» **Task item**: Would it be possible to output exactly, and only, the lines below from the one holding "5.3 s pass between" to the last line, both included, with every picture left out?

(Extracted data entries)

———

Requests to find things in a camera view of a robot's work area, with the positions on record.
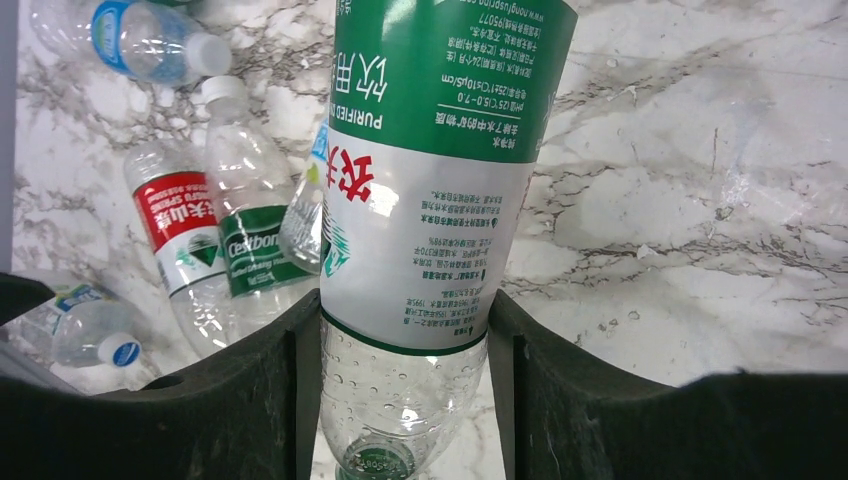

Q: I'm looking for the clear bottle blue label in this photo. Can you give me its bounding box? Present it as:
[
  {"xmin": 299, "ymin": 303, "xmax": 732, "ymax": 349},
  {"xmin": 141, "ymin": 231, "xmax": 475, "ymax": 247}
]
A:
[{"xmin": 29, "ymin": 1, "xmax": 232, "ymax": 87}]

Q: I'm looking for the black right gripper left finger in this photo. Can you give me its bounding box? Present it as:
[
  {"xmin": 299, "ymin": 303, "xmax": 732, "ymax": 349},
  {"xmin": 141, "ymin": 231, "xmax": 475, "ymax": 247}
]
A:
[{"xmin": 1, "ymin": 291, "xmax": 321, "ymax": 479}]

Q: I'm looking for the red label bottle red cap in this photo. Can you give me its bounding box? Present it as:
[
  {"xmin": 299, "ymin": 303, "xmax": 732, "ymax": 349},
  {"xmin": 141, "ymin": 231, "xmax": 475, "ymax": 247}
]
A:
[{"xmin": 123, "ymin": 140, "xmax": 233, "ymax": 358}]

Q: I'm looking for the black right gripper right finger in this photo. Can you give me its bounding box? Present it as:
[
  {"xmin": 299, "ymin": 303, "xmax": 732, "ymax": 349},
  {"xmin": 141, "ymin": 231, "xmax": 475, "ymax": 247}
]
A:
[{"xmin": 488, "ymin": 292, "xmax": 847, "ymax": 479}]

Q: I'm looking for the white Suntory oolong tea bottle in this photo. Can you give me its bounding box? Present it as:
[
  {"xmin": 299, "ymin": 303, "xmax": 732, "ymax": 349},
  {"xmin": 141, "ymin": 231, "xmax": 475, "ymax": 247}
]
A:
[{"xmin": 279, "ymin": 119, "xmax": 328, "ymax": 275}]

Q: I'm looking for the green Cestbon label water bottle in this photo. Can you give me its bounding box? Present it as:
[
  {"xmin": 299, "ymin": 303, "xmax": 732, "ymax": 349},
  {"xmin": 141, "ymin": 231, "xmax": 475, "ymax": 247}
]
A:
[{"xmin": 201, "ymin": 76, "xmax": 317, "ymax": 337}]

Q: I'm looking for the blue label bottle front left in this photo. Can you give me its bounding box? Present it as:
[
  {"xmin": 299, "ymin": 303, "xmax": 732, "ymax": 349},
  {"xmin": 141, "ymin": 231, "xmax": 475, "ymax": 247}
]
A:
[{"xmin": 2, "ymin": 269, "xmax": 162, "ymax": 395}]

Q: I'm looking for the green white label water bottle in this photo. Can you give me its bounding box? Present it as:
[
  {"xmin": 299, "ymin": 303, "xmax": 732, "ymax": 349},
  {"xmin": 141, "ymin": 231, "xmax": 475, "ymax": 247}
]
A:
[{"xmin": 320, "ymin": 1, "xmax": 578, "ymax": 479}]

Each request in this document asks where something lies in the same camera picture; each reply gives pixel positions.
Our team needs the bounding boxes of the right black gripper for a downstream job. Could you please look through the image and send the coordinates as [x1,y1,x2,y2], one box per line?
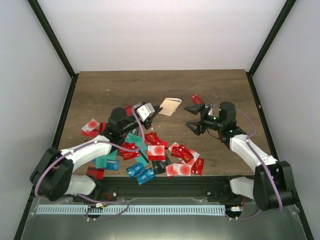
[185,103,224,136]

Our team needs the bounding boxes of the blue vip card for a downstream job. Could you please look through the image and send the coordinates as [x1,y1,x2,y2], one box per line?
[136,168,156,185]
[126,162,146,178]

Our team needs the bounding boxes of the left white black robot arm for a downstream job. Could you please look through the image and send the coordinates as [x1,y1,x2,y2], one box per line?
[30,101,163,202]

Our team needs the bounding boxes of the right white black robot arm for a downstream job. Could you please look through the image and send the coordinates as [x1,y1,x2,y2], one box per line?
[184,101,299,211]

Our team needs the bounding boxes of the red card lone back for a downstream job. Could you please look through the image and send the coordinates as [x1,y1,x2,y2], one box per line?
[190,94,205,104]

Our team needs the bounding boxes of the red gold card top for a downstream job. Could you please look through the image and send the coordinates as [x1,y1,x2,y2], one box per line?
[141,132,163,146]

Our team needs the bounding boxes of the red stripe card back left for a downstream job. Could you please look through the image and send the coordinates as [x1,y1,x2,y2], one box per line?
[124,105,133,116]

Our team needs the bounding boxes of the red gold VIP card right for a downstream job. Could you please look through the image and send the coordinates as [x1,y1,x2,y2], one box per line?
[171,144,194,163]

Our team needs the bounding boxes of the red gold vip card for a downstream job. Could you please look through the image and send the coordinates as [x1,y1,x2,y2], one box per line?
[118,142,140,161]
[171,144,194,163]

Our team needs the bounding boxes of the teal VIP card upper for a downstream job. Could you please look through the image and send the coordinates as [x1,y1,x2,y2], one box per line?
[125,133,147,152]

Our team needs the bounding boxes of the teal vip card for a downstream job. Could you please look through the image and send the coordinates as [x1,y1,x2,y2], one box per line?
[125,133,147,152]
[93,150,118,169]

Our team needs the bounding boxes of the red white circle card centre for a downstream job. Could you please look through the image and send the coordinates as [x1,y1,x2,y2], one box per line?
[147,145,166,161]

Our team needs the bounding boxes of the red white circle card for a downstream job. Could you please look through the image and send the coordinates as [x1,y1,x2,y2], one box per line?
[165,163,192,177]
[81,119,99,133]
[147,145,166,161]

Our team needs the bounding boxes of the red card far right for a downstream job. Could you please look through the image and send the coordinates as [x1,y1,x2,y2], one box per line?
[191,157,205,176]

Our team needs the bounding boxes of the red gold VIP card centre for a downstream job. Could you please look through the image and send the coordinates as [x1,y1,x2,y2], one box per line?
[118,142,140,161]

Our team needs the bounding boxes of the red white circle card bottom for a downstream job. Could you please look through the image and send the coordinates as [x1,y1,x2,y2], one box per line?
[165,163,192,177]

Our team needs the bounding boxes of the black card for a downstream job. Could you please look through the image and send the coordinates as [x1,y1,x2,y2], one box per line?
[152,160,172,175]

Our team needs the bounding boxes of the red white circle card left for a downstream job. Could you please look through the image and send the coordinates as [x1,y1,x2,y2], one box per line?
[81,119,99,133]

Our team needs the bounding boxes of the blue chip card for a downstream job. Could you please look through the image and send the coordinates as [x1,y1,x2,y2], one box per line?
[105,159,120,171]

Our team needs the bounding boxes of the teal VIP card lower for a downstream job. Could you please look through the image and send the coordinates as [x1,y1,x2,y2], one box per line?
[93,150,118,169]

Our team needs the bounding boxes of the dark red stripe card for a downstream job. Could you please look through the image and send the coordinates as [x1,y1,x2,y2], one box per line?
[86,166,105,180]

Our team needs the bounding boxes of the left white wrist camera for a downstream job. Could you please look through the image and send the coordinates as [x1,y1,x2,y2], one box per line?
[136,103,155,122]

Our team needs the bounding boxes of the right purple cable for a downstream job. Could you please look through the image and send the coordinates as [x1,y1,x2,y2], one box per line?
[206,103,285,221]

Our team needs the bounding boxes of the black aluminium front rail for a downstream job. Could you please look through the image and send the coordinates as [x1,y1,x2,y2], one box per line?
[32,176,297,201]

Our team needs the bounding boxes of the black frame post right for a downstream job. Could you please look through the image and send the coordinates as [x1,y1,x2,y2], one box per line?
[248,0,298,76]

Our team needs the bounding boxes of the black frame post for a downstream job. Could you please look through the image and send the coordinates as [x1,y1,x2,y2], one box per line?
[26,0,77,78]
[248,0,298,76]

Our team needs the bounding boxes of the light blue slotted cable duct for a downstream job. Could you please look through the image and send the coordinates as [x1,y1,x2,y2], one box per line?
[36,204,226,216]

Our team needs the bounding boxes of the black frame post left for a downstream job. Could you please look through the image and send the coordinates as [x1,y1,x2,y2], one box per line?
[26,0,77,78]

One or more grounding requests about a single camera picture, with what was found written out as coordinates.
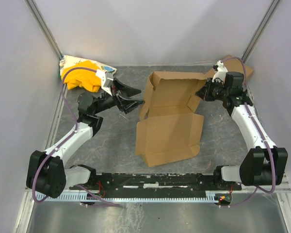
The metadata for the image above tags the aluminium corner post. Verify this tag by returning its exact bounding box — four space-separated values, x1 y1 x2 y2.
242 0 281 63
24 0 63 60

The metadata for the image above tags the white patterned cloth bag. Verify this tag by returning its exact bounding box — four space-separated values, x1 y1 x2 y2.
59 54 118 89

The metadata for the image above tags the yellow cloth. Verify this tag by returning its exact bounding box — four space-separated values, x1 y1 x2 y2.
61 60 102 93

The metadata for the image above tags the light blue cable duct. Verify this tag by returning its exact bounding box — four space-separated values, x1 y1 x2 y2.
35 190 236 203

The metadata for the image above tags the aluminium frame rail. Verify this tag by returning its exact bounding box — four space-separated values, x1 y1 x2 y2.
24 172 291 194

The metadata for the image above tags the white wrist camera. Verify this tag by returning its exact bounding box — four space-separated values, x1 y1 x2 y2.
96 69 113 96
212 60 228 83

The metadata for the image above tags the closed brown cardboard box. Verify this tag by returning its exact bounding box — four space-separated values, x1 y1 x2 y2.
205 55 254 81

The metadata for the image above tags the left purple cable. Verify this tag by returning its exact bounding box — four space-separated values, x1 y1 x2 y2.
32 67 121 207

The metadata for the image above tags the right aluminium corner post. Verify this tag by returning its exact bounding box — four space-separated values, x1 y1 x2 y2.
242 0 281 63

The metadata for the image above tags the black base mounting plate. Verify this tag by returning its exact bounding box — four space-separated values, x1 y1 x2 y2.
83 173 242 199

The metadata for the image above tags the left aluminium corner post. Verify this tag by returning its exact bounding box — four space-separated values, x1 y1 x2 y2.
24 0 63 60

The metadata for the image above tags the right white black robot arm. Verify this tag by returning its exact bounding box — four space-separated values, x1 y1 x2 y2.
196 71 288 191

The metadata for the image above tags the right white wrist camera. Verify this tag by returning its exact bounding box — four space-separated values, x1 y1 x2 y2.
212 60 228 83

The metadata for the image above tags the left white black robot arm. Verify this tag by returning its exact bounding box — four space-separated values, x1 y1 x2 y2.
26 79 144 199

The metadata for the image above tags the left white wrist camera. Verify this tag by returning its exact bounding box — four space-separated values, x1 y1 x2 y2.
96 69 113 96

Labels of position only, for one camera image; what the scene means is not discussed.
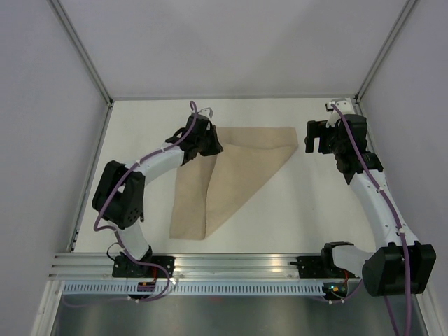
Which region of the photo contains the beige cloth napkin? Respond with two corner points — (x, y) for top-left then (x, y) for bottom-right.
(169, 127), (298, 240)

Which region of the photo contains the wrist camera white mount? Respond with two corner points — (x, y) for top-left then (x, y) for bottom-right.
(197, 107), (214, 132)
(325, 98), (355, 128)

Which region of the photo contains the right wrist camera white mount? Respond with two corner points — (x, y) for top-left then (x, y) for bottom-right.
(325, 98), (355, 128)

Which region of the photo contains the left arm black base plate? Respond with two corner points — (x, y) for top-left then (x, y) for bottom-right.
(112, 255), (175, 279)

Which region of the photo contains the right aluminium frame post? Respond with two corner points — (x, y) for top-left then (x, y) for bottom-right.
(354, 0), (419, 104)

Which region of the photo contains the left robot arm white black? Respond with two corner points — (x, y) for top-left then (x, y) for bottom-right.
(92, 112), (223, 278)

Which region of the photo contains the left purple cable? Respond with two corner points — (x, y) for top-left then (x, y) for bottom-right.
(62, 100), (200, 309)

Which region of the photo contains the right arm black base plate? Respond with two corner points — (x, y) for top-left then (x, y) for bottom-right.
(289, 255), (330, 279)

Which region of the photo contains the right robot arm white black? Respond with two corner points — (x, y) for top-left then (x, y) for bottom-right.
(304, 114), (436, 297)

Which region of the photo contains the aluminium frame post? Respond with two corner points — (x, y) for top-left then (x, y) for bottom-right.
(354, 0), (419, 104)
(48, 0), (113, 106)

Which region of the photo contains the left aluminium frame post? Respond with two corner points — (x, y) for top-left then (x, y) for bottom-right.
(48, 0), (113, 106)

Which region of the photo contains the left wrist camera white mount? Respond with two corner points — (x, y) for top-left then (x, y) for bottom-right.
(197, 107), (214, 132)

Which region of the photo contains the aluminium mounting rail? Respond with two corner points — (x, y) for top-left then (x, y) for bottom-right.
(48, 253), (355, 281)

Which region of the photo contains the white slotted cable duct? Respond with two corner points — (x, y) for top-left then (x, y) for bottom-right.
(63, 281), (324, 296)

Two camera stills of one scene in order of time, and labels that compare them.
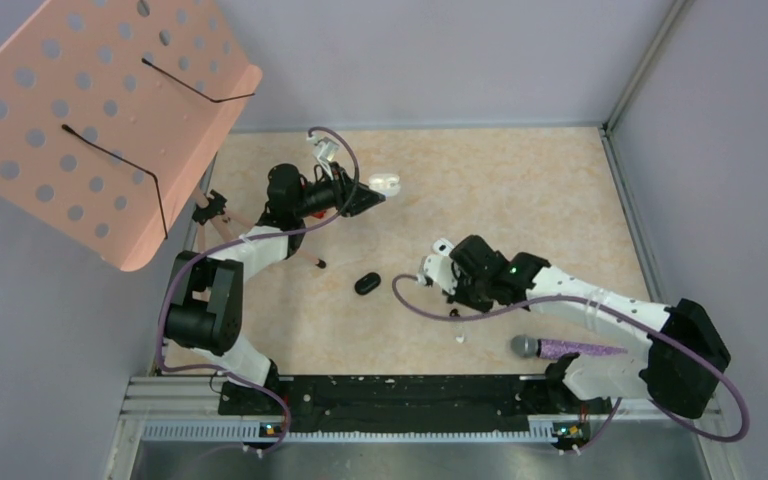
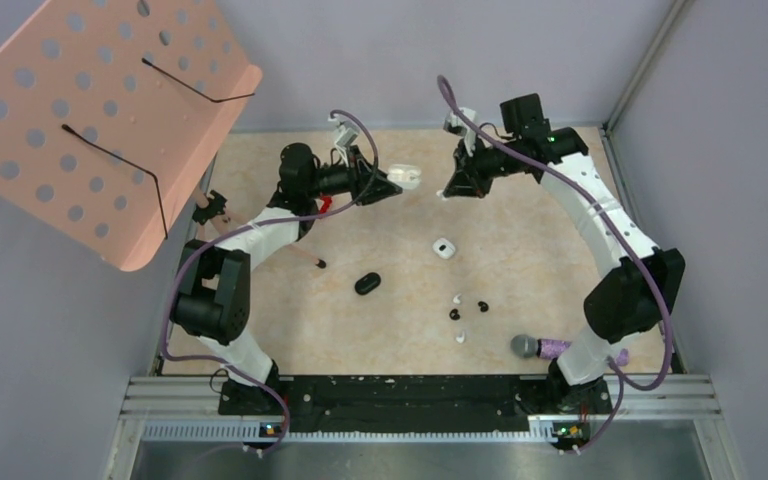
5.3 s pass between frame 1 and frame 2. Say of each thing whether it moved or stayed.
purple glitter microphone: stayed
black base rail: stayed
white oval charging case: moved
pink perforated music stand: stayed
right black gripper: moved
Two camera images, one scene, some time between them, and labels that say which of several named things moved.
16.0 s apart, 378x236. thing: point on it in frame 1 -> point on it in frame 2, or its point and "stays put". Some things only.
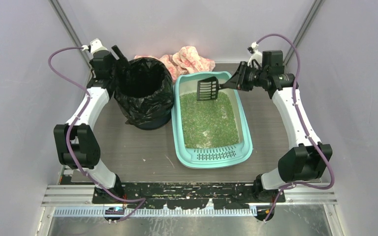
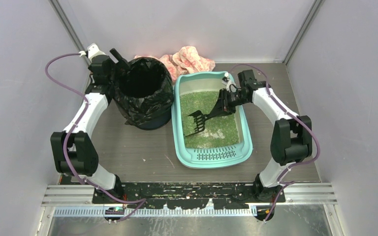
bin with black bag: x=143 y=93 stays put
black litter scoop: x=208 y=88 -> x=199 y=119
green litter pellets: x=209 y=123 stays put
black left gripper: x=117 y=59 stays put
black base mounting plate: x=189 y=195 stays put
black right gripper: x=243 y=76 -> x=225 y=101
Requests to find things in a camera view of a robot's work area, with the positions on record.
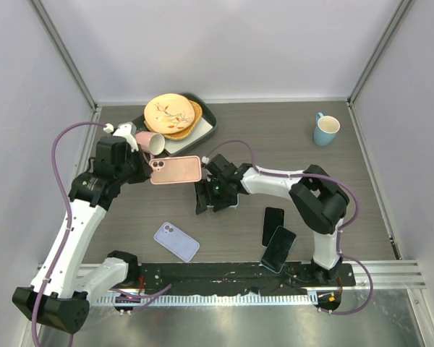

———

» **Worked solution**:
5.3 s pass between frame 1 and frame 2. Say of each thing whether it moved or stayed.
purple glitter microphone: stayed
black base rail: stayed
white oval charging case: moved
pink perforated music stand: stayed
right black gripper: moved
Two camera images, one scene, some time between them, and labels that say which of several named things moved.
16.0 s apart, 378x236. thing: point on it in frame 1 -> point on it in frame 2, or its point and "stays put". Some things only.
bin with black bag: x=143 y=93 stays put
black litter scoop: x=208 y=88 -> x=199 y=119
green litter pellets: x=209 y=123 stays put
black left gripper: x=117 y=59 stays put
black base mounting plate: x=189 y=195 stays put
black right gripper: x=243 y=76 -> x=225 y=101
Requests to find things in a camera view of a robot's work area, with the positions on record.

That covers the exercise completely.